Work required: Filter by the string "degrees": return the lines of the material that contain it.

Collected data:
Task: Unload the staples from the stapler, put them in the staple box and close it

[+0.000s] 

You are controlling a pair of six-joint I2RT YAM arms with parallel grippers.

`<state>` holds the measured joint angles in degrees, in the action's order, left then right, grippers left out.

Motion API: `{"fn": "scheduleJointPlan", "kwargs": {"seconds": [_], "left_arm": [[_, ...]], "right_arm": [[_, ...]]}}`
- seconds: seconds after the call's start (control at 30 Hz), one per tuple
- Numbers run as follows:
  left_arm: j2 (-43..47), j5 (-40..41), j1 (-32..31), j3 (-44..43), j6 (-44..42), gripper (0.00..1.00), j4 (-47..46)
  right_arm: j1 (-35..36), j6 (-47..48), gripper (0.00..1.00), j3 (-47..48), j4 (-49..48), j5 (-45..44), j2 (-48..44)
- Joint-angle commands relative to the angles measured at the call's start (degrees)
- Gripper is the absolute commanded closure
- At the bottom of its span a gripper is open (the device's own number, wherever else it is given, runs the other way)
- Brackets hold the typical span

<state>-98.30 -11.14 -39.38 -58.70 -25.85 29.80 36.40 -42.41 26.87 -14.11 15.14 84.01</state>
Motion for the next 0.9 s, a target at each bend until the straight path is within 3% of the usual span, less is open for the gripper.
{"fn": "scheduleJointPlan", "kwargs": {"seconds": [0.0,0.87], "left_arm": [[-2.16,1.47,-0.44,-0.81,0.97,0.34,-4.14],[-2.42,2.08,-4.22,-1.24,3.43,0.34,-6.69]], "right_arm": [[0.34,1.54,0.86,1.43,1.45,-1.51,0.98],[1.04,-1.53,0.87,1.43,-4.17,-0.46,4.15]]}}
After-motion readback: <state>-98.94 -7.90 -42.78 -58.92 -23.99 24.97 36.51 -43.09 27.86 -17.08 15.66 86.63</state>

Response:
`<state>` holds the measured joint angles in degrees, in the action's order, left then right, grippers left out.
- Joint-angle commands relative to the angles measured at the call's start (degrees)

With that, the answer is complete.